▶ [WHAT THE EXERCISE ASKS] In the data below, locate the line containing "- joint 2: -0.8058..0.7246" and the line containing "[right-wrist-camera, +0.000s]", then retype both and everything between them exactly. Pictures are not part of the copy.

------------------------------------------------------------------------

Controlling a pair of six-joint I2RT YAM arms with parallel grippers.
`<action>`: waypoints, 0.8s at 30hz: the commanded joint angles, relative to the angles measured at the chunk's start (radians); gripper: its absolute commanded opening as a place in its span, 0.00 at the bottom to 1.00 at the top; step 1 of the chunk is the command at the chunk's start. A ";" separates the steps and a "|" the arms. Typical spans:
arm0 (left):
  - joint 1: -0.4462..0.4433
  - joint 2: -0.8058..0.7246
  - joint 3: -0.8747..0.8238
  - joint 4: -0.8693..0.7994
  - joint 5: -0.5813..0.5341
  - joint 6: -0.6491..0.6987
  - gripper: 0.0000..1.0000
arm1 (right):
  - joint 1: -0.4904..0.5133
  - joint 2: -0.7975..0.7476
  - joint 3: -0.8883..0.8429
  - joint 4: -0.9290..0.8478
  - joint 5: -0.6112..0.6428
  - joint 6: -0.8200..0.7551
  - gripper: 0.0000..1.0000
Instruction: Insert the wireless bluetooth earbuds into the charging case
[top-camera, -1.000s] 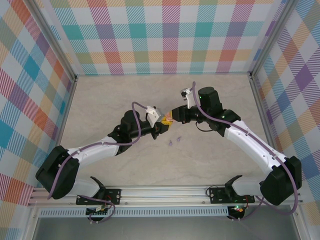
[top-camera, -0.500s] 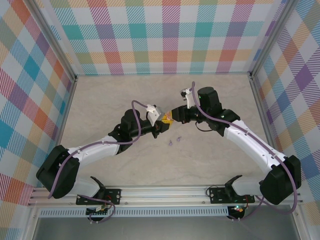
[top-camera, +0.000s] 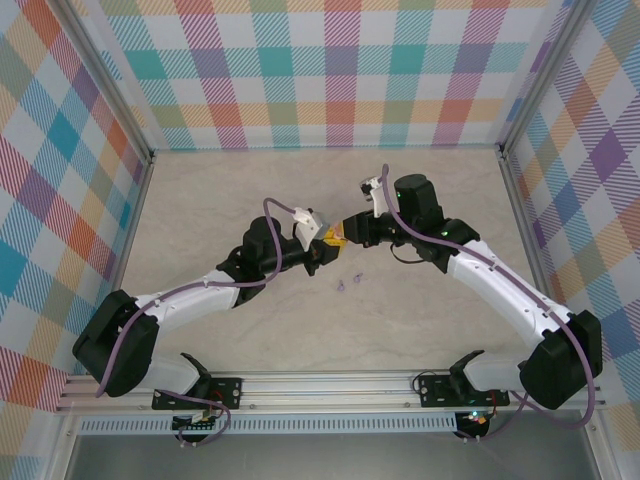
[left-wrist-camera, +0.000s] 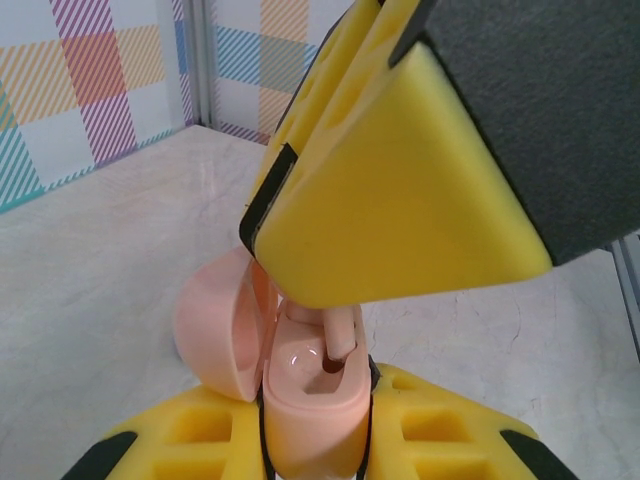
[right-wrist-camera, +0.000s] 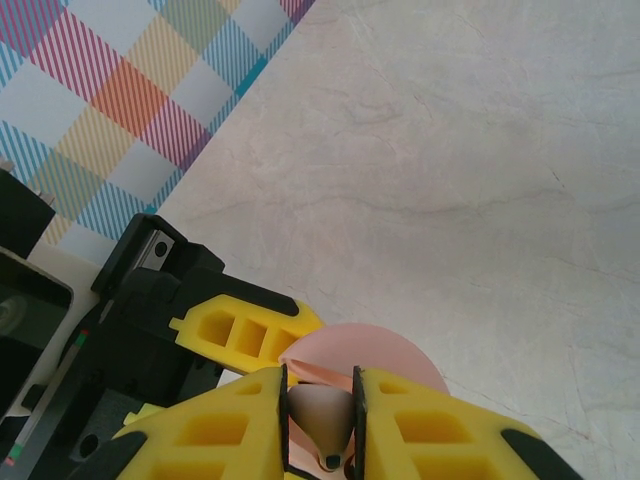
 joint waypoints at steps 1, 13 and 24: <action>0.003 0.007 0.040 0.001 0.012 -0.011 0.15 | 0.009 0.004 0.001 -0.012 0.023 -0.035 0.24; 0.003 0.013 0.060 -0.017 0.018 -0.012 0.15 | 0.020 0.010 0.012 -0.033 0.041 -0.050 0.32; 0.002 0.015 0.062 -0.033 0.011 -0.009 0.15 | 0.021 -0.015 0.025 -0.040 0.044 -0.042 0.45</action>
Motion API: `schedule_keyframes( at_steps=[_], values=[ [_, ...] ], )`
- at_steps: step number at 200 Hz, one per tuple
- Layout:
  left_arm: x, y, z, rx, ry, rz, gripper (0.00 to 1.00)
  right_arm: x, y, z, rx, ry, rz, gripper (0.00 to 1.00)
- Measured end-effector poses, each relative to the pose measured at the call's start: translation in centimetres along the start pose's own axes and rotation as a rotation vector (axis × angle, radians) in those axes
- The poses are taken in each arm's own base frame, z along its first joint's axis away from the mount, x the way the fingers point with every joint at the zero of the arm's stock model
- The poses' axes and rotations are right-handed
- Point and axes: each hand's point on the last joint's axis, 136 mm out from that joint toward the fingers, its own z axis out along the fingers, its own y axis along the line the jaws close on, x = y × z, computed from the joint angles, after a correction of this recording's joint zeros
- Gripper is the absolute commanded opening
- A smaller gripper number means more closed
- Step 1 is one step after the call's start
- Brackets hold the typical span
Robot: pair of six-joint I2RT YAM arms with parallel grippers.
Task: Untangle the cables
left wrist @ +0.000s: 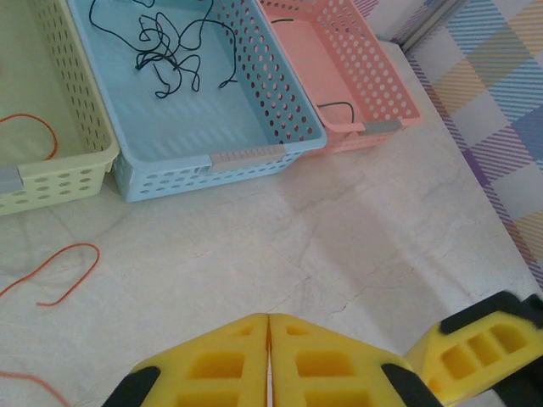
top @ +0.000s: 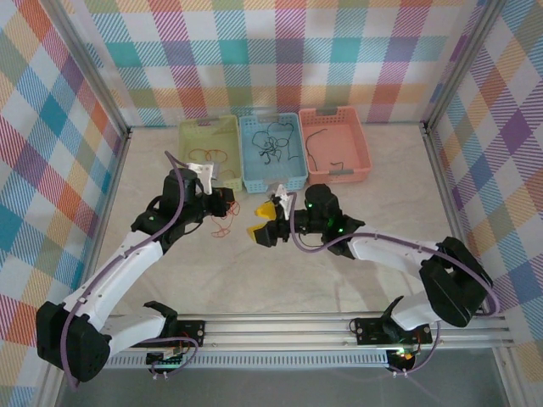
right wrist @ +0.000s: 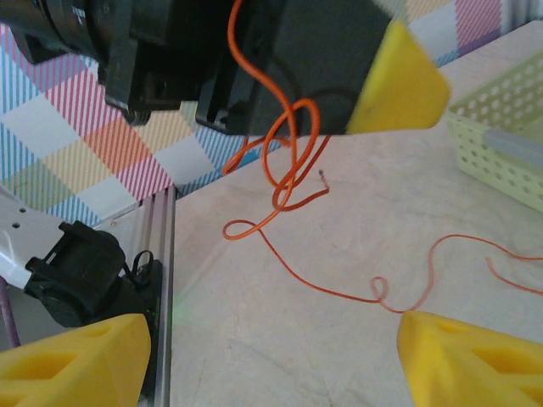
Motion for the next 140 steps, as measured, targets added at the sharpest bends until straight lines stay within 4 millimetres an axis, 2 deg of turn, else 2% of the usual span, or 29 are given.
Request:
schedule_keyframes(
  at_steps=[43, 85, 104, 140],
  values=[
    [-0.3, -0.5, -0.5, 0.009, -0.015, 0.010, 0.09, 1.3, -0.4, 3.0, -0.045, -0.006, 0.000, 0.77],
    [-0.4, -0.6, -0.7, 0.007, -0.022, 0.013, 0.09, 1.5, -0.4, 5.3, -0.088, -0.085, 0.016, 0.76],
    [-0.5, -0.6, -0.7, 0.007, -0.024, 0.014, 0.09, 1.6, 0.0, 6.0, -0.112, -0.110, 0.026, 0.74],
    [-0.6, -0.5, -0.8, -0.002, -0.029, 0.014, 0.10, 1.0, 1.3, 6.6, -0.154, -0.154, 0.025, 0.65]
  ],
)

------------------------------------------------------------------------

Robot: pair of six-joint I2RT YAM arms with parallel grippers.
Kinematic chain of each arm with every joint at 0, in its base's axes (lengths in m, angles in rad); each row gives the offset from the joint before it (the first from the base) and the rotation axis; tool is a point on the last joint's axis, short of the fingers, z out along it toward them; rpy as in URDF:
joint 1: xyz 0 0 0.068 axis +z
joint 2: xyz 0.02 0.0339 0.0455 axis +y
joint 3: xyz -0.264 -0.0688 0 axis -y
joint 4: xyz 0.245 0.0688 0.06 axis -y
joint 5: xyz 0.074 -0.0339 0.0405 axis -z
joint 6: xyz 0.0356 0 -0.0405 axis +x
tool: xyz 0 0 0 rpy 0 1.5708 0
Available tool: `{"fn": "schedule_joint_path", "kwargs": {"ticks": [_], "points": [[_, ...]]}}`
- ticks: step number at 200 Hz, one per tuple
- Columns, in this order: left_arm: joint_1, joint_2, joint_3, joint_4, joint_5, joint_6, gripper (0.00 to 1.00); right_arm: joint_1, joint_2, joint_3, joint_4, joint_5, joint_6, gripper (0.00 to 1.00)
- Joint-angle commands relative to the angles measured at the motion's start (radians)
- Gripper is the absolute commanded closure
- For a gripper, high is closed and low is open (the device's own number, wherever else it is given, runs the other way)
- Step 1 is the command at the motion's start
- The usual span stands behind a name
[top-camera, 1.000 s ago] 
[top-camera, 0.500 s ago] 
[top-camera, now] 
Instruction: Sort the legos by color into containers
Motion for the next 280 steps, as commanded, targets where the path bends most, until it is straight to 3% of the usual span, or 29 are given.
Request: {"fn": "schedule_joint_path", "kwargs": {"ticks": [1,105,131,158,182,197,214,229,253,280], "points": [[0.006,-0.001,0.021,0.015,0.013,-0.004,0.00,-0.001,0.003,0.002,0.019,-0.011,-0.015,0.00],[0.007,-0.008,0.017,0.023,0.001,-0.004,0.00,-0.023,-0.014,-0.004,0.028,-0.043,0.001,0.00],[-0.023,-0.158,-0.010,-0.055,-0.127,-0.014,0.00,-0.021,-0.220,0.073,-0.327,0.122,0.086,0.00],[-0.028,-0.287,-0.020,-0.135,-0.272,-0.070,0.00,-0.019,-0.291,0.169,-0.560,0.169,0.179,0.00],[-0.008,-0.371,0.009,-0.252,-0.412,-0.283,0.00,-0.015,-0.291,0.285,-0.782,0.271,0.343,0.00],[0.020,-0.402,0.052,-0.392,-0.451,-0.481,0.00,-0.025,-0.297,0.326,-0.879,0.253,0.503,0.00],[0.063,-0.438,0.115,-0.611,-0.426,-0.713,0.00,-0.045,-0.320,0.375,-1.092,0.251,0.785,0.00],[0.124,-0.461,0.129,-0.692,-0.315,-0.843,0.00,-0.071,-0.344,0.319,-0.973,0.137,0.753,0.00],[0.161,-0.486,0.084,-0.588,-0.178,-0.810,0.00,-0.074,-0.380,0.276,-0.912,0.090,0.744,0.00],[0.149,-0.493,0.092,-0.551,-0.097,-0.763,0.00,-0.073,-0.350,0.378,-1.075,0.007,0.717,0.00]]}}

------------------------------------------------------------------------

▶ [RESPONSE]
  - joint 2: -0.8058..0.7246
  - joint 3: -0.8747..0.8238
  - joint 4: -0.8693..0.7994
  - joint 5: -0.5813..0.5341
  - joint 6: -0.6491..0.6987
  - gripper: 0.0000..1.0000
arm1 (right):
  - joint 1: -0.4904..0.5133
  - joint 2: -0.7975..0.7476
  - joint 3: -0.8883..0.8429
  - joint 4: -0.9290..0.8478
  - joint 5: -0.6112..0.6428
  - joint 6: -0.8200..0.7551
  - gripper: 0.0000..1.0000
Instruction: Insert the wireless bluetooth earbuds into the charging case
[top-camera, -1.000s] 
[top-camera, -0.500s] 
[top-camera, +0.000s] 
[left-wrist-camera, +0.000s] 
[right-wrist-camera, +0.000s] 

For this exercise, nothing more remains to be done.